There was something intoxicating about Kunjamma’s voice. It made people say, “She sings the way she does out of sheer instinct.” Even informed listeners fell into the trap of denying her self reflexivity. The question is, can a sophisticated art form be practised at the highest level, over six decades, without razor sharp intelligence? Especially as our ears can trace through these years the evolution of an individual style, as elegant as it was emotional? MS acquired her vast repertoire from several sources, but when she sang Rama rama guna seema or Jagadoddliarana, how did they become her own, though true to the pathantara of the vidwans from whom she learnt them—Musiri and KVN?

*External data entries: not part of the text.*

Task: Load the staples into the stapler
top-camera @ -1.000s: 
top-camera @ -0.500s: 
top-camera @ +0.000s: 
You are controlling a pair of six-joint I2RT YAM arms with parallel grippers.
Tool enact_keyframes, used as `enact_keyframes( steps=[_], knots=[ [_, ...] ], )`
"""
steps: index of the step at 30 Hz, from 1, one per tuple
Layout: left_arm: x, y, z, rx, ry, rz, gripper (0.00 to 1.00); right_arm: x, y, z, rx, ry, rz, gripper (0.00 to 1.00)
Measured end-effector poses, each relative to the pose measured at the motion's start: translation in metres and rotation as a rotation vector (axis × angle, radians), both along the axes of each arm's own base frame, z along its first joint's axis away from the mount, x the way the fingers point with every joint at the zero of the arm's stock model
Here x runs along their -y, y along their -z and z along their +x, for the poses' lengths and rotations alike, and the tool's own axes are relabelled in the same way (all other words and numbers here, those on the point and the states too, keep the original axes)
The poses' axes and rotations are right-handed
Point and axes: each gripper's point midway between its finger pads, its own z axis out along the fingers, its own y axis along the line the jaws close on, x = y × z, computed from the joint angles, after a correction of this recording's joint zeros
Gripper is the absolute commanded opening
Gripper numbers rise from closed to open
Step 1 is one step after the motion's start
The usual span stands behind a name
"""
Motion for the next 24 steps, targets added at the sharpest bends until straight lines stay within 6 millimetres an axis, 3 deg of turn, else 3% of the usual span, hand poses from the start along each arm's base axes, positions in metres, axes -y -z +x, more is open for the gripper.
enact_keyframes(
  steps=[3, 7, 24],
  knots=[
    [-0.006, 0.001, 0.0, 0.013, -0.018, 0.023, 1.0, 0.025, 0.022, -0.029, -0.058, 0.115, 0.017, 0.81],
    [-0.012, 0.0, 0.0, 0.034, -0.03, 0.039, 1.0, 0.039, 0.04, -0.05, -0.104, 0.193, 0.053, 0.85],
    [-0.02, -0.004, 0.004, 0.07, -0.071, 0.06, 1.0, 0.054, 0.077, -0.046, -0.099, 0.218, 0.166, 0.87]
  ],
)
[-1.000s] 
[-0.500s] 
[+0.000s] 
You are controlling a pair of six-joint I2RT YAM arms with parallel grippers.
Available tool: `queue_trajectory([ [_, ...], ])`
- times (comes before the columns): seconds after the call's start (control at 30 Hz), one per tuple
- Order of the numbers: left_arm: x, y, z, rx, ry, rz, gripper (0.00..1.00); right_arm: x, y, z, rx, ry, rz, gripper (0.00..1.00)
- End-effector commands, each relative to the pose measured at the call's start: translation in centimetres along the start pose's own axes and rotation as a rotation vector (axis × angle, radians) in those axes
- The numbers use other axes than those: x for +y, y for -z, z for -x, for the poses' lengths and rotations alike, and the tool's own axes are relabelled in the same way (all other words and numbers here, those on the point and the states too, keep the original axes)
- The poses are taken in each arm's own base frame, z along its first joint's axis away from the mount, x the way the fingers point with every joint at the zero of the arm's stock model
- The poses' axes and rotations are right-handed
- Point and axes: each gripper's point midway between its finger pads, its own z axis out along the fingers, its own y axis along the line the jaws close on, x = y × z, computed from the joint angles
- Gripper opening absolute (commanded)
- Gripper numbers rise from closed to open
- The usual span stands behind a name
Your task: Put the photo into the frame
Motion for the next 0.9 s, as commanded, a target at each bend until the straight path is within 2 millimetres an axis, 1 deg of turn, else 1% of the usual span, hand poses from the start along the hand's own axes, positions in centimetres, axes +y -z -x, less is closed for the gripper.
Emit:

Her editing skills were amazing. Every sangati and karvai had a proportionate length. If the vocal accompanist exceeded it, she would say, “Cut! cut! Jeevane poyidum” (the life force will go). She could demonstrate different kinds of volume control and modulations—the expected and the unexpected. She could hook her swaras to myriad anuswaras for silken nuancing, and very different sound effects while singing the same sangati twice. Even in her heyday of blitzkrieg brigas there was evidence of this phenomenal control. Her expression was gamaka-rooted. But there was no overkill. “Atiye koodadu,” (there should be no excess) was her inexorable principle. Kunjamma thought her music through and shaped her own original aesthetics. Like the ancient Indian aestheticians she believed that auchitya or appropriateness was essential for art that was allusive, art that strove for the sublime.